# Exercise brief:
In the records below, find the line containing "holes: even-odd". Output it and every line after it to the end, unchanged, with no pictures.

※

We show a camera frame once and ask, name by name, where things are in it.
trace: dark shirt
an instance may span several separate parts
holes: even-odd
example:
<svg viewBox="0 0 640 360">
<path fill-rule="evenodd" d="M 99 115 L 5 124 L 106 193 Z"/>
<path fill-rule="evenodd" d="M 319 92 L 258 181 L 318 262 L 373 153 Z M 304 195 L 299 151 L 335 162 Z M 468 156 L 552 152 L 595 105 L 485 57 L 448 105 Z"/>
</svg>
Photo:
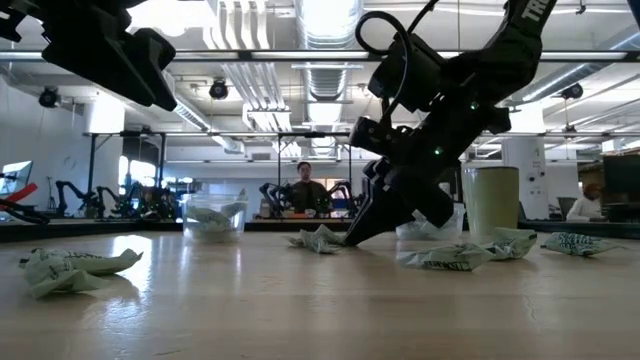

※

# Output for this exercise:
holes: even-odd
example:
<svg viewBox="0 0 640 360">
<path fill-rule="evenodd" d="M 99 115 L 5 124 L 106 193 Z"/>
<path fill-rule="evenodd" d="M 319 92 L 258 181 L 318 262 L 373 153 Z M 304 195 L 299 151 L 335 162 Z M 468 156 L 552 152 L 595 105 L 485 57 L 448 105 Z"/>
</svg>
Photo:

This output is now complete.